Controls whether the array-mode Numba kernel may execute in parallel.

In scalar mode, this argument is accepted for API consistency but has no effect. If True, a UserWarning is emitted.

The number of threads can be controlled with NUMBA_NUM_THREADS or numba.set_num_threads().

False

Returns:

Type Description
int | IntArray

Hilbert index or indices.

  • Scalar mode: the Hilbert index as a Python int.
  • Array mode: an array of unsigned indices.

If out is not provided in array mode, the output dtype is the smallest unsigned integer type that can hold 2 * nbits bits.

Raises:

Type Description
TypeError

If x and y are not both scalars or not both arrays, if a non-integer input is provided, or if out is used in scalar mode.

ValueError

If nbits is invalid, if array inputs have mismatched shapes, or if out has the wrong shape or an insufficient dtype.

hilbert_decode_2d

hilbert_decode_2d(
    index: IntScalar | IntArray,
    *,
    nbits: int | None = None,
    out_x: IntArray | None = None,
    out_y: IntArray | None = None,
    parallel: bool = False,
) -> tuple[int, int] | tuple[IntArray, IntArray]

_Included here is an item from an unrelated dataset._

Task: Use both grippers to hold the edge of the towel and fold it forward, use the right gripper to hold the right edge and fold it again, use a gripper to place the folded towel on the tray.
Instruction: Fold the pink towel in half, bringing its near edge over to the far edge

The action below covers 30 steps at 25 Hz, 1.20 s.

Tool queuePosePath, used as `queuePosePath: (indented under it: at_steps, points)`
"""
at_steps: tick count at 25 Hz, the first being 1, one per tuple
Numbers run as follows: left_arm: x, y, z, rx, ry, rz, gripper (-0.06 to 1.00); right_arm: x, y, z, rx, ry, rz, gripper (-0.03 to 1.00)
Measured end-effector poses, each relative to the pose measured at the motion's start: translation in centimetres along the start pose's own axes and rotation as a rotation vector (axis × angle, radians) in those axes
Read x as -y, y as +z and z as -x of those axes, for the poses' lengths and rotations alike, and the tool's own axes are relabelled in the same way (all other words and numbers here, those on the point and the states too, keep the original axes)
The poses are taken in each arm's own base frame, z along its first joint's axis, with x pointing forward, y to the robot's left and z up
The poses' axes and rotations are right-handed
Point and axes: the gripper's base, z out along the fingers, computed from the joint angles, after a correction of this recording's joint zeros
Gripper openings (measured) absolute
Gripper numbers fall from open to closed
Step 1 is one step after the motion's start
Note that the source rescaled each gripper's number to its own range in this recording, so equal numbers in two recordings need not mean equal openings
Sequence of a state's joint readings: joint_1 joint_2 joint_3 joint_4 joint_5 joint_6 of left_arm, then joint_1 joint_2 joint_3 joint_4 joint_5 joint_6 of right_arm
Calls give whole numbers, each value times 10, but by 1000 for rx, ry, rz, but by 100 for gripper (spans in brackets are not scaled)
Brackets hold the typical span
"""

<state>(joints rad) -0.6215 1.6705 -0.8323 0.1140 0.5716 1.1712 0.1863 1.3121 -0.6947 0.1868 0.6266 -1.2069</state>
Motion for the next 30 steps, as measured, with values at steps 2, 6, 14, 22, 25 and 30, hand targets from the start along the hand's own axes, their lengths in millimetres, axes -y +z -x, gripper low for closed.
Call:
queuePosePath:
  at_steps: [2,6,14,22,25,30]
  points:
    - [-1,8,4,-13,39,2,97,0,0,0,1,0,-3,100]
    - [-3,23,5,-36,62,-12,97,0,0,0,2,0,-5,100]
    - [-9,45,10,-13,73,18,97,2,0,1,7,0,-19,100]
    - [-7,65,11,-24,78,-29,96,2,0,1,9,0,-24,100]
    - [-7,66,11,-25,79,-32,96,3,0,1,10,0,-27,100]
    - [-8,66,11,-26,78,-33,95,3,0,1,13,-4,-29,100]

Decode Hilbert indices to 2D integer coordinates.

This function supports both scalar and array inputs:

  • Scalar mode: if index is a scalar integer, returns (x, y) as Python int values.
  • Array mode: if index is a NumPy integer array, returns coordinate arrays with the same shape and supports out_x= / out_y=.

Parameters:

Name Type Description Default
index IntScalar | IntArray

Hilbert index or indices to decode.

  • Scalar mode: Python int or NumPy integer scalar.
  • Array mode: NumPy integer array.
required
nbits int | None

Number of bits per coordinate axis. This defines a coordinate domain of [0, 2**nbits) on each axis and a Hilbert index range of [0, 2**(2 * nbits)). For indices outside that range, only the low 2 * nbits bits are used.

Must satisfy 1 <= nbits <= 32. If provided, it must also fit within the usable bits of the index dtype.

If None:

  • Array mode: inferred from the index dtype as half its usable bit width, capped at 32. For example, uint16 -> 8, uint64 -> 32, and int64 -> 31 (sign bit excluded).
  • Scalar mode: defaults to 32.

For best performance and tighter output dtypes, pass the smallest value that covers the input index range.

None
out_x IntArray | None

Optional output coordinate arrays for array mode. Either provide both or neither.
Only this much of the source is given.